I don’t know why, but I just feel like the original franchises remaining in the league (in the East, that’s Columbus Crew, DC United, New England Revolution, and New York Red Bulls) will be on the schedule for an expansion team. It just makes sense for the original squads to have a chance to welcome a newcomer. (I am definitely questioning that now that I see it on a screen instead of inside my brain, though). Two home and two away? Sure. I bet the two expansion teams play each other, and I bet they do it in Miami.
From there… you have a number of different – and equally arbitrary to what I just wrote above – to figure out which three remaining teams Nashville plays and which three they have to wait to face for the first time.
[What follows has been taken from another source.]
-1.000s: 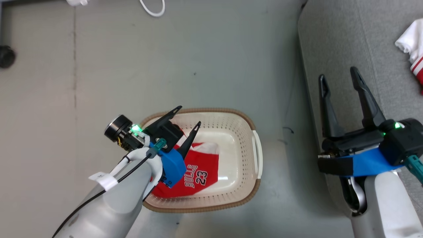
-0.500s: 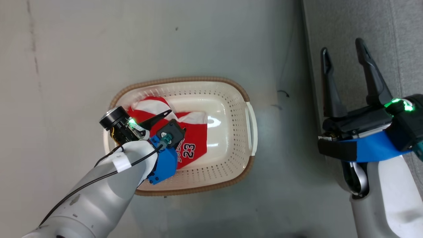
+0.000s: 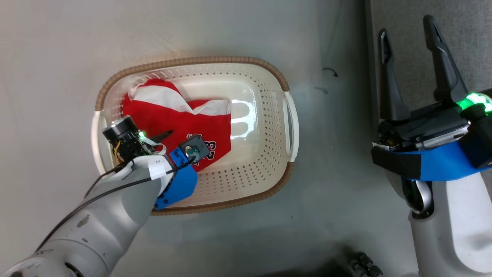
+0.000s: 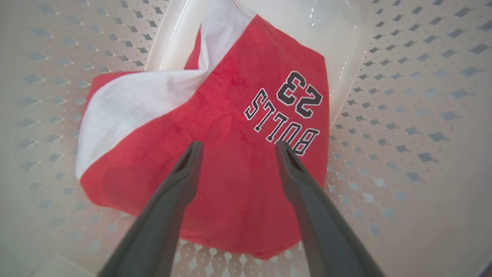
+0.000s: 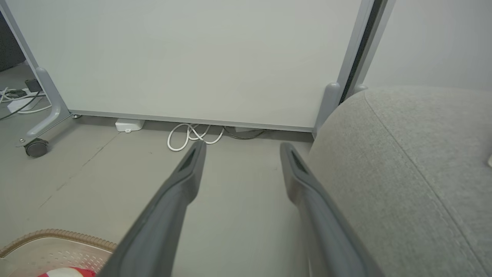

Could we see an NFL-style schedule-equalizer with the weakest teams remaining in the East to make life not too rough on a newcomer?
Based on last year’s table, that’d be Montreal, Orlando (also helping set the stage for Southern teams to have a little somethin’ somethin’ when they’re all in the same conference?), leaving Philadelphia Union, NYCFC, and Chicago off the schedule. Or the reverse is true. Or a game in Chicago could be a priority as MLS tries to give the Fire an expansion team in Soldier Field.
All this is just guessin’, folks.
Nothing has really changed with the knowledge of which conference Nashville SC will be in, but it certainly feels a heck of a lot more real.
Cincinnati-level historic incompetence is probably not on the table, but is there a chance the team will actually be good? If the playoff format doesn’t change – and it certainly could – seven teams will make the postseason and six will miss. A finish between 6-9 is a lofty goal, but probably the most realistic (if not optimistic) one to aim for.
So far… well, we shall see. The roster build is going well enough so far, but certainly a few more key pieces will be necessary if we’re to believe NSC is on the periphery of the playoff discussion, much less in the thick of it.
*We’re going to continue operating on the assumption that Nashville will spend just one year (or maybe two) in the West, with Austin’s 2021 entry unbalancing the conferences either way, and then two more West teams joining in 2022 in the form of Sacramento and St. Louis. If Charlotte is indeed Team No. 30, that’s (along with Miami), three expansion teams West and three East.